Pregnancy and atrial fibrillation

By Mayo Clinic Staff

If you have atrial fibrillation, a common heart rhythm disorder (arrhythmia), you might need to alter how you manage your condition during your pregnancy. For instance, you might need to avoid certain medications during pregnancy.

You're at higher risk of developing blood clots in your heart if you have atrial fibrillation. Pregnancy increases your risk of developing blood clots in your legs. Taking blood-thinning medications during pregnancy can help reduce your risk of blood clots.

If possible, discuss your condition and medications with your doctor before you become pregnant. Pregnancy can make arrhythmias worse. However, it's also possible to develop atrial fibrillation during your pregnancy.

Blood-thinning medications to avoid during pregnancy

If you take certain blood-thinning medications such as warfarin (Coumadin, Jantoven), your doctor might recommend avoiding this medication during all or part of your pregnancy.
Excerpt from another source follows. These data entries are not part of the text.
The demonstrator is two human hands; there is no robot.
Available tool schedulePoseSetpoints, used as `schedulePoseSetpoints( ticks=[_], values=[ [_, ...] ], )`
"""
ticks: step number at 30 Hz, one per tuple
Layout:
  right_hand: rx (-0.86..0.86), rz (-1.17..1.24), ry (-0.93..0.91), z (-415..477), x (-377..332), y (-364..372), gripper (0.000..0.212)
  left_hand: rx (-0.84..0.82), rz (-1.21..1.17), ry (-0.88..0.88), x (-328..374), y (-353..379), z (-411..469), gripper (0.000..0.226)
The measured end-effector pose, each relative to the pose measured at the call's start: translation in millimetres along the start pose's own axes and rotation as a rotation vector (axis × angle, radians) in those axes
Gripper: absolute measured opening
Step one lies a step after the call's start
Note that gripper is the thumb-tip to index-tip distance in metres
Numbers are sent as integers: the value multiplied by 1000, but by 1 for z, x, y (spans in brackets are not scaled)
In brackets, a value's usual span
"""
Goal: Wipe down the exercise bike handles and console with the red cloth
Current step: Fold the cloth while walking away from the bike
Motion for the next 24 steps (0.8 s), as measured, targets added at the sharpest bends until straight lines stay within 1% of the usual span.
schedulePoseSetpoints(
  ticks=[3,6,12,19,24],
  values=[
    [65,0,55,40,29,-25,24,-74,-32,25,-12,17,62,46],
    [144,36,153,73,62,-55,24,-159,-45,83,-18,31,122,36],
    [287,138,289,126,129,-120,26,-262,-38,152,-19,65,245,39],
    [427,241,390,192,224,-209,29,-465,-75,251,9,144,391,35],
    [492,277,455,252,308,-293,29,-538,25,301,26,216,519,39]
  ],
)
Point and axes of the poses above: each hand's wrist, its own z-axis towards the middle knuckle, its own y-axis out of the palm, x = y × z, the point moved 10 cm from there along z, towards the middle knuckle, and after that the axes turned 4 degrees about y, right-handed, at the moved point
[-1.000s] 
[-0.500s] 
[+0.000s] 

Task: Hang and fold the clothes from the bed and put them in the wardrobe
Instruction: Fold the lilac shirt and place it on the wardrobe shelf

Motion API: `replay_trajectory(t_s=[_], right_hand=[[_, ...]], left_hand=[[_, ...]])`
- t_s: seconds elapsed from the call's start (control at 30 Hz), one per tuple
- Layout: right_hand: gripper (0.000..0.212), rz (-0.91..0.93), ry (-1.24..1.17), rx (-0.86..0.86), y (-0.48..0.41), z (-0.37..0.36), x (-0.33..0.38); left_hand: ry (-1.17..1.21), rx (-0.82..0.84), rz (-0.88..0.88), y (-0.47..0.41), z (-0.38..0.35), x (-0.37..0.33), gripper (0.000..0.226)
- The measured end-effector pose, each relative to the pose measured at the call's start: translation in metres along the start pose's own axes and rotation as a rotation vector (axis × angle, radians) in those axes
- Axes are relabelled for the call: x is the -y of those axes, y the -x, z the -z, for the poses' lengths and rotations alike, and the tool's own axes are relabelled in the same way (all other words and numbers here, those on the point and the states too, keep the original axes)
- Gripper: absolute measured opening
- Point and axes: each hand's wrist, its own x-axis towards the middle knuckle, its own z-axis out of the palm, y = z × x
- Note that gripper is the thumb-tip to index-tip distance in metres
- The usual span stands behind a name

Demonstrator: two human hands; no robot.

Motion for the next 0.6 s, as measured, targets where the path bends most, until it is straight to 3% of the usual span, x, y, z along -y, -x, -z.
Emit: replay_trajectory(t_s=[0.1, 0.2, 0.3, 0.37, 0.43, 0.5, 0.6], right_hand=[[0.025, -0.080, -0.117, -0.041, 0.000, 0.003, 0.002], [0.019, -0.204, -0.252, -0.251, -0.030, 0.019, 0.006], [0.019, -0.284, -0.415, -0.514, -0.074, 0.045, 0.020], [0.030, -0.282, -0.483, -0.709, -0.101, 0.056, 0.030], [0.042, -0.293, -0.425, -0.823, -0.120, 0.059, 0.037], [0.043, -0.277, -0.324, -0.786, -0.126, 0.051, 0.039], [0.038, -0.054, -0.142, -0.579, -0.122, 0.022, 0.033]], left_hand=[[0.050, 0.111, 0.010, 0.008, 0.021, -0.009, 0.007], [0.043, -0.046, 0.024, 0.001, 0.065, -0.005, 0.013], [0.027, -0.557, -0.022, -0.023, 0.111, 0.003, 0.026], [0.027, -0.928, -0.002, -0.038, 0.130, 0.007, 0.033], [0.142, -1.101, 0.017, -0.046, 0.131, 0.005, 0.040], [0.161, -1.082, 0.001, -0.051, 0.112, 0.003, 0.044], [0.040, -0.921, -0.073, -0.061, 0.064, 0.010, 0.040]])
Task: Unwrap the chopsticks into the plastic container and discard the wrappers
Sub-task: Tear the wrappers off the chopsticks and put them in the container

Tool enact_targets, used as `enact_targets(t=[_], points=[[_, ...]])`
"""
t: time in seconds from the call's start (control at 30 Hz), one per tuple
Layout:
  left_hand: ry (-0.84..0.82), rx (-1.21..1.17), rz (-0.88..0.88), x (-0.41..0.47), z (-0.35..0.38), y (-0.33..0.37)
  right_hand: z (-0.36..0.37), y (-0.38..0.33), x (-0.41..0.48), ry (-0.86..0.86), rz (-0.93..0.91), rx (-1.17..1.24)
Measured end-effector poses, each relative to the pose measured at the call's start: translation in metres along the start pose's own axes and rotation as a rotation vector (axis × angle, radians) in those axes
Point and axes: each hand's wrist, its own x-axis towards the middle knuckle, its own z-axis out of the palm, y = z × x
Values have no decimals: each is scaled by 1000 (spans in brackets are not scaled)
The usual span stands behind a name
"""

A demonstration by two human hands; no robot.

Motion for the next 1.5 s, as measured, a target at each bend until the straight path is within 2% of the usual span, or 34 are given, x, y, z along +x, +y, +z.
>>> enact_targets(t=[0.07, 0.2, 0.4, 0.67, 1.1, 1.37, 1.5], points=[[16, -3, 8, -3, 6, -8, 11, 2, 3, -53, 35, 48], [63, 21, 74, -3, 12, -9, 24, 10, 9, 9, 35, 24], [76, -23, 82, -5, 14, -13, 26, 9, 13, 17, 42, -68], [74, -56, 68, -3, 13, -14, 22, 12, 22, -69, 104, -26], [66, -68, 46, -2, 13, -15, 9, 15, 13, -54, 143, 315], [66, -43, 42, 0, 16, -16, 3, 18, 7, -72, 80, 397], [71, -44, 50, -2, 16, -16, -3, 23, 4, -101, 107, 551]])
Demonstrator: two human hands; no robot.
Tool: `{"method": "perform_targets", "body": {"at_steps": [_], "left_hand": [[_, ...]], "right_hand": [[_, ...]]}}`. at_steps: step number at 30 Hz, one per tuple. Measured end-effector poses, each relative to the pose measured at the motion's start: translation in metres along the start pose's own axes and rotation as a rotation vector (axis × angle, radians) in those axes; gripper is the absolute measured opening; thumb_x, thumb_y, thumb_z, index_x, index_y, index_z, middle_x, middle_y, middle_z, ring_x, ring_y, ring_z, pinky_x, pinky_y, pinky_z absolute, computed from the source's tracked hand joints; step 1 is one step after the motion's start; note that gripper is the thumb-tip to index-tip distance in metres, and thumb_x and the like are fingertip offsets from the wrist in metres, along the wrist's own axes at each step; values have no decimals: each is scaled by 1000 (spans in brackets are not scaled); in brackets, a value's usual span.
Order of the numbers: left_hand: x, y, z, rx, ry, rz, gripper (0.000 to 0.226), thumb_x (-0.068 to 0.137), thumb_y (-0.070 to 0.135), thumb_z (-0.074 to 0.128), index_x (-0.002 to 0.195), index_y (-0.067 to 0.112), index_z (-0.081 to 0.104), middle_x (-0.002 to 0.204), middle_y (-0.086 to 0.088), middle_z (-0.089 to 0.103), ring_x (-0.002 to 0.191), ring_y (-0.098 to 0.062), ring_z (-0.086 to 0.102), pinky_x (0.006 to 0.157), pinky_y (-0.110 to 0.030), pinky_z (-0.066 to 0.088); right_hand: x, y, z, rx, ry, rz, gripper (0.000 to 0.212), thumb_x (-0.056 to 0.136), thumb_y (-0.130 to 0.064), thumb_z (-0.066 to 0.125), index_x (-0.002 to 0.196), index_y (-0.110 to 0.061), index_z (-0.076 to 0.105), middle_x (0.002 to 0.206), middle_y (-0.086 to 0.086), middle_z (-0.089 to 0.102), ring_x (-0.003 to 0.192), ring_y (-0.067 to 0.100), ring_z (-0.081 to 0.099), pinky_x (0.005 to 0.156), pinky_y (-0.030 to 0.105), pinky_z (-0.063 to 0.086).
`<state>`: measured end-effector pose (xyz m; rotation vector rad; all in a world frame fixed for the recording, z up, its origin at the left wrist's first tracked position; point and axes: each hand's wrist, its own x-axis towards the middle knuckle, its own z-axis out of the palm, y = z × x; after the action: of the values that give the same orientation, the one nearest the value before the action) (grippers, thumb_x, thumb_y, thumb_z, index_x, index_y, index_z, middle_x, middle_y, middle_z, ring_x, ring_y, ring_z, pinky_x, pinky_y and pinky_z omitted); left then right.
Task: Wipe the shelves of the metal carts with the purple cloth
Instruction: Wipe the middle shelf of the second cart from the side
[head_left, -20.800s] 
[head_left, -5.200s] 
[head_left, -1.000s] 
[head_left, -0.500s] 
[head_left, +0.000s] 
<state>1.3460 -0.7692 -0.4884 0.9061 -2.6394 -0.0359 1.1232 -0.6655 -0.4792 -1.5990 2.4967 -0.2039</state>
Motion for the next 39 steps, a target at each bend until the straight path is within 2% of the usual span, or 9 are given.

Warfarin has been associated with pregnancy risks.

Other oral blood-thinning medications — including dabigatran (Pradaxa), rivaroxaban (Xarelto) and apixaban (Eliquis) — also shouldn't be taken during your pregnancy. There aren't enough studies to determine their effects and safety during pregnancy.

During pregnancy, labor and delivery

Your doctor might prescribe heparin, another blood-thinning medication, to prevent blood clots. This medication is usually given through a syringe inserted into the fat under the skin. Heparin has been shown in studies to be safe and effective during pregnancy.

However, you're still at risk of bleeding while taking heparin or other blood-thinning medications. If you notice indications of bleeding, contact your doctor.

Even when taking blood-thinning medications, you're at risk of developing blood clots during pregnancy. Watch for signs or symptoms of blood clots, such as chest pain or leg swelling. Contact your doctor immediately if you notice unusual signs or symptoms.

Blood-thinning medications are usually stopped during labor and delivery, unless you're at very high risk of blood clots.

After delivery

Blood-thinning medications are generally restarted after delivery, at your doctor's instructions. However, certain blood-thinning medications might not be recommended if you're breast-feeding. Discuss with your doctor which blood-thinning medications are safe for you and your baby.